Mr. Beast, the most-subscribed YouTuber in the world, has taken down an AI YouTube thumbnail generation tool he’d created following criticism that it took away jobs of human thumbnail designers. Mr. Beast has now replaced the tool with a marketplace where users can connect with human thumbnail developers, and then hire them for their services.

“A week ago, I launched an AI thumbnail tool that helped small creators make better thumbnails,” Mr Beast said in a newly-released video on X.
“I thought people were going to be pretty excited about it, but I definitely missed the mark. I read all of you guys’ feedback, and we enacted some changes that we thought you guys would find positive. Going forward, there will be no AI thumbnail tool. We’ve pulled it down. On top of that, I wanted to go a step further to show artists that I care. We’ve added an option to hire a thumbnail artist, where you’ll be able to commission a real thumbnail artist to make you a real thumbnail,” he had added.
After Mr. Beast had announced his AI thumbnail tool, he’d been criticized that the tool stole real artists’ art to make thumbnails. “People being surprised that Mr. Beast is promoting AI to literally steal thumbnail artwork means nobody has been paying attention. It’s not surprising. It was inevitable. Still doesn’t make it right, but not surprising coming from Mr. Beast,” a user had posted on X.

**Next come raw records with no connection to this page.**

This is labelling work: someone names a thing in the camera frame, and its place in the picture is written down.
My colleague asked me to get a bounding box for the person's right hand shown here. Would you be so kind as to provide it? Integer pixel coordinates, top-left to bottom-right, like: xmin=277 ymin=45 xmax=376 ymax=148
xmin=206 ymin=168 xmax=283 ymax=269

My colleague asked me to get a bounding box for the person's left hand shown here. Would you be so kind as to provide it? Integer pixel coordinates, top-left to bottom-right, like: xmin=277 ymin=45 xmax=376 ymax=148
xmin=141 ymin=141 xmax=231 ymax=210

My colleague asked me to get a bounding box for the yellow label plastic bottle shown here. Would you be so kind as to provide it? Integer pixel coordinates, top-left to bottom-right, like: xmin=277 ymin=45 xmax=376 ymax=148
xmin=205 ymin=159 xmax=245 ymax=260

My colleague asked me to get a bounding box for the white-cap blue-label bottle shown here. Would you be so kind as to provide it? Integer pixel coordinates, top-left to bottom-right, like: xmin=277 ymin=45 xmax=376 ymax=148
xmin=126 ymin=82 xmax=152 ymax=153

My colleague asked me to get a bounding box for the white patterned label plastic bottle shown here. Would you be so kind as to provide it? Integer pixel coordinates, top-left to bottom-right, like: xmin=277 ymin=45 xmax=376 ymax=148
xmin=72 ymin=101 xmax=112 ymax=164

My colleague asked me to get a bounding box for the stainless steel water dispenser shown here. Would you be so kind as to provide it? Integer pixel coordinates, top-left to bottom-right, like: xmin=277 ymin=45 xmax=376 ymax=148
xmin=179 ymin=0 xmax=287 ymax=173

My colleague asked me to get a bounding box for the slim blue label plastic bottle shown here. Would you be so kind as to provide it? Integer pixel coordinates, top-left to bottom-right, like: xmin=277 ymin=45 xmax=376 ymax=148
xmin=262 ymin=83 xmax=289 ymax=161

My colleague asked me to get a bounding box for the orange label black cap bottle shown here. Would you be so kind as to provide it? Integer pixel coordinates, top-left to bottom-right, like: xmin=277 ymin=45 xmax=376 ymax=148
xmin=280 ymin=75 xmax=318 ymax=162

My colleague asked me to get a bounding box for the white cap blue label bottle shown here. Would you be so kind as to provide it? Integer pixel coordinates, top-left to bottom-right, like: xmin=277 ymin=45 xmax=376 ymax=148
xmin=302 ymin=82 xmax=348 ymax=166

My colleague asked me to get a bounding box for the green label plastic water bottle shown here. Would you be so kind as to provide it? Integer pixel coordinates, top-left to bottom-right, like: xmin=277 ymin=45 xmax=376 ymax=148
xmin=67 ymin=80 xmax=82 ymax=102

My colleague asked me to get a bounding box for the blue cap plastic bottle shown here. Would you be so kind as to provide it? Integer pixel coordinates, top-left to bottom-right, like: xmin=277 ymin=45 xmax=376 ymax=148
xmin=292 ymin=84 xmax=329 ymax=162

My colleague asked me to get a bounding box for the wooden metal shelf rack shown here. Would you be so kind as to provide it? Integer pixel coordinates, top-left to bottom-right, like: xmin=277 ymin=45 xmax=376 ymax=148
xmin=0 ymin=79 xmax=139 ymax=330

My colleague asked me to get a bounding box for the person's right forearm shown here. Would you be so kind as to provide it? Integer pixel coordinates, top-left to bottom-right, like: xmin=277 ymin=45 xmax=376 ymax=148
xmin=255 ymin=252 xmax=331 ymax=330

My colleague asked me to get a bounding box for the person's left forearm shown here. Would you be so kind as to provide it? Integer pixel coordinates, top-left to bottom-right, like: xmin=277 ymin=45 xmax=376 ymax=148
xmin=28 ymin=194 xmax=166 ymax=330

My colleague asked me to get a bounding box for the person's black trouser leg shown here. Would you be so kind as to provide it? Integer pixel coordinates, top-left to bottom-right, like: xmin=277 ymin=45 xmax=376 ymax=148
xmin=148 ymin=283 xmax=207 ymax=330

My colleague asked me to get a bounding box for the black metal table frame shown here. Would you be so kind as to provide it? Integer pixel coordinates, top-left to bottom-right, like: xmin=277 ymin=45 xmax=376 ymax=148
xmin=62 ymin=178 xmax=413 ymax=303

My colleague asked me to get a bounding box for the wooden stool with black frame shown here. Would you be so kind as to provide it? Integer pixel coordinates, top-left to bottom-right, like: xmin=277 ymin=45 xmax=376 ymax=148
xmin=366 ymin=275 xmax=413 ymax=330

“It steals creator’s and artist’s hard work, and serves to aid corporations rather than people when you pay 80$ per month. Most people know that Ai isn’t the problem, it’s creators are so make your voices heard,” another user had said.

The thumbnails on YouTube videos are a critical part of determining their success. The thumbnail largely determines if users will even click on the video to watch it, so YouTubers spend large amounts of time and effort to make eye-catching thumbnails. Mr Beast, in particular, has spoken about how much he’d analysed thumbnails when he was just starting his YouTube channel. As such, it seemed like a clever business idea for him to launch an AI thumbnail creation service, and charge $80 per month for it.
But the backlash from his fans and the YouTube community appears to have prompted him to not only delete the tool, but also replace it with a new tool that makes it easier to hire human programmers. And given how quickly AI is improving across a variety of fields, such backlash might become more and more commonplace as AI begins threatening an ever-greater number of human jobs.